| ACTIVITY |
Leave out every line that comes before the one containing "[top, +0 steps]", and reproduce the rest of the listing below exactly, through its last line.
[Start of section]
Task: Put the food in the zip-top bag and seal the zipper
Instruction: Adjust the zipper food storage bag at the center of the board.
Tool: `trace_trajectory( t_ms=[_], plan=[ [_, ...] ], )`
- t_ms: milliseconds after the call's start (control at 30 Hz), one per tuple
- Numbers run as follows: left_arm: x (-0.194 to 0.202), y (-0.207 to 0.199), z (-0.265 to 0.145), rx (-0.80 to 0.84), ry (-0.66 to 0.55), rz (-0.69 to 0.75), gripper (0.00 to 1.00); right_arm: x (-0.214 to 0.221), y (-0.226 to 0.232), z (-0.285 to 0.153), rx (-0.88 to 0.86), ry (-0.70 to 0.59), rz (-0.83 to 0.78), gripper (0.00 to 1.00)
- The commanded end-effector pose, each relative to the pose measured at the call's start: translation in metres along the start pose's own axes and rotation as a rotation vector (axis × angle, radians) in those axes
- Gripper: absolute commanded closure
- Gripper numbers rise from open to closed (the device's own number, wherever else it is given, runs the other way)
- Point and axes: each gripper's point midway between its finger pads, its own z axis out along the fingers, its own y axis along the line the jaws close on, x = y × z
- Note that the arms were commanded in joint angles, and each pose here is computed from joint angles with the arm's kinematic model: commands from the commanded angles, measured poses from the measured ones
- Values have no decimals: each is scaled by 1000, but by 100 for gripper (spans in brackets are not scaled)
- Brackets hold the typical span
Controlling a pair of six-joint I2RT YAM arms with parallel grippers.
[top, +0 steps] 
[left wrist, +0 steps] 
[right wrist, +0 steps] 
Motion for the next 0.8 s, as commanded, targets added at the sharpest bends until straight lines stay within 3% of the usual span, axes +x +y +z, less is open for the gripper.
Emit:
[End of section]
| RESPONSE BELOW |
[top, +0 steps] 
[left wrist, +0 steps] 
[right wrist, +0 steps] 
Motion for the next 0.8 s, as commanded, targets added at the sharpest bends until straight lines stay within 3% of the usual span, axes +x +y +z, less is open for the gripper.
Emit:

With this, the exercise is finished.